Tuesday, July 30, 2013

Two thoughts (and only two) on the Bradley Manning conviction

1.  The judge had little or no choice in this verdict.  It was quite predictable.  "Jury nullification" is not an option for trial officers under the Uniform Code of Military Justice.  In fact, I'd argue that the judge has been, so far, as lenient as it was possible to be, and sent a significant message in declining to find Manning guilty of providing aid to the enemy.

2. I can't figure out how to triangulate the public reaction to this verdict against the public reaction to the Zimmermann verdict.  In its own way the Manning trial outcome has the potential to be just as divisive as the Florida shooting, but the lines seem to fall much differently.  I've seen people who think Zimmermann was a hero both condemn and praise Manning; likewise with people who believe Zimmermann got away with murder.  Strangely, I find it a hopeful sign that we don't always divide along the same lines.

2 comments:

tom said...

When every issue divides a society along the same lines, you tend to get explosive situations like the middle east, northern Ireland, or the U.S Civil War.

KN@PPSTER said...

"In fact, I'd argue that the judge has been, so far, as lenient as it was possible to be"
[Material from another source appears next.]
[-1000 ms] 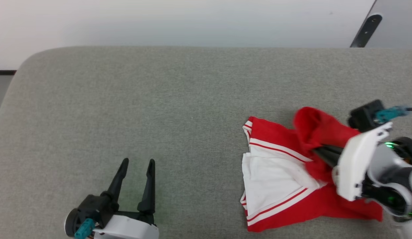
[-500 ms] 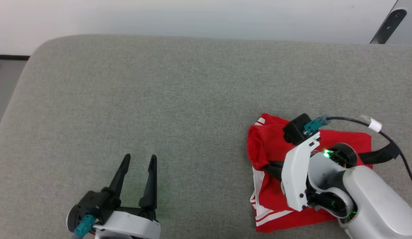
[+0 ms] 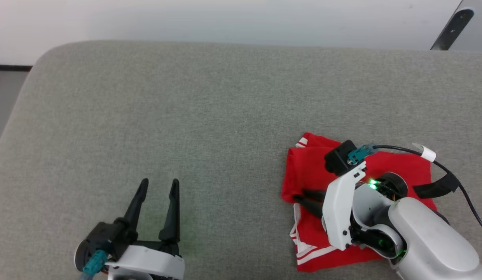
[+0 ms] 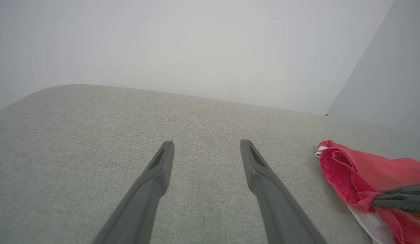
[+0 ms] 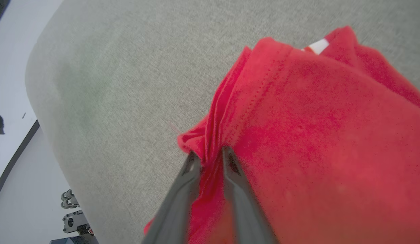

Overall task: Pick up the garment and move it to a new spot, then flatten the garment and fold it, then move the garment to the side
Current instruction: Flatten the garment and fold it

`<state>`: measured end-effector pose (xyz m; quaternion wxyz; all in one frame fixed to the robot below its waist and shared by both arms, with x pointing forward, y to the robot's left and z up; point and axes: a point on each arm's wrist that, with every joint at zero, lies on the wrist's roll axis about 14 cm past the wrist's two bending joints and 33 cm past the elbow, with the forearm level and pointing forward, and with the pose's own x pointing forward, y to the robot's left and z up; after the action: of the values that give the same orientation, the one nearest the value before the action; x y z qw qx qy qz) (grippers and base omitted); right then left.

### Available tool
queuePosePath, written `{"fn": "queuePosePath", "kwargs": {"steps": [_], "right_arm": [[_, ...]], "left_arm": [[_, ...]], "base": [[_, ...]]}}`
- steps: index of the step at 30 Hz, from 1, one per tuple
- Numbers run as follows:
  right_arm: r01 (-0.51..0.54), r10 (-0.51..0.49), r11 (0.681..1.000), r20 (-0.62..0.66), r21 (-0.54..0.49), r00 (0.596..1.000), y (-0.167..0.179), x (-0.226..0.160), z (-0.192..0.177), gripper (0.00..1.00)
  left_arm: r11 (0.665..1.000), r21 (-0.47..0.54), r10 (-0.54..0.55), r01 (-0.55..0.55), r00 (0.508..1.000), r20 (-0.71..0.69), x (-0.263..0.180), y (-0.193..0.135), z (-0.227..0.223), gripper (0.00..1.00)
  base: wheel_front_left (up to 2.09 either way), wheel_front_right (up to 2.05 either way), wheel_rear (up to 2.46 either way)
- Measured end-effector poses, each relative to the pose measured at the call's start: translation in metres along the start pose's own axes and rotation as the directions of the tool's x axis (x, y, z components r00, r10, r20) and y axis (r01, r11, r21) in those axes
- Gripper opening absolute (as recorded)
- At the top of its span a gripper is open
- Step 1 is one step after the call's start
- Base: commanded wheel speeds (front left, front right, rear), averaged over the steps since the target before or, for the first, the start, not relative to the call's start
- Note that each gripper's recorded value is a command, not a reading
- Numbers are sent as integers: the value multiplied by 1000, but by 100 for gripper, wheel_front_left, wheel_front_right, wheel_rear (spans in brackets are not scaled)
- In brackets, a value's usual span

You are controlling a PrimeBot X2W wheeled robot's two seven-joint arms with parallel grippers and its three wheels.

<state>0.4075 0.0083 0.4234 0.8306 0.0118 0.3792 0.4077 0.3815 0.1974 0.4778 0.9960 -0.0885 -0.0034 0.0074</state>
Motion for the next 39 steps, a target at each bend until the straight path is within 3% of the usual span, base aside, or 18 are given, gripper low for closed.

Then you are batshit insane.

In her role as judge, Lind openly and flagrantly violated Articles 92, 98 and 134 of the Uniform Code of Military Justice, multiple times.

According to the law -- you know, that thing she was supposed to apply as judge -- the prosecution itself was illegal, as the Army detained Manning for FOUR TIMES the absolute, non-negotiable maximum time before arraignment.

According to the law, the prosecution doesn't get to call new non-rebuttal witnesses and present new evidence after both it and the defense have rested their cases.

According to the law, the prosecution doesn't get to change the charges (!) after closing arguments.

Stalin's pet judges would have blushed at the shit Lind pulled.

Her future career should start with disbarment, proceed to indictment, and end in Club Fed.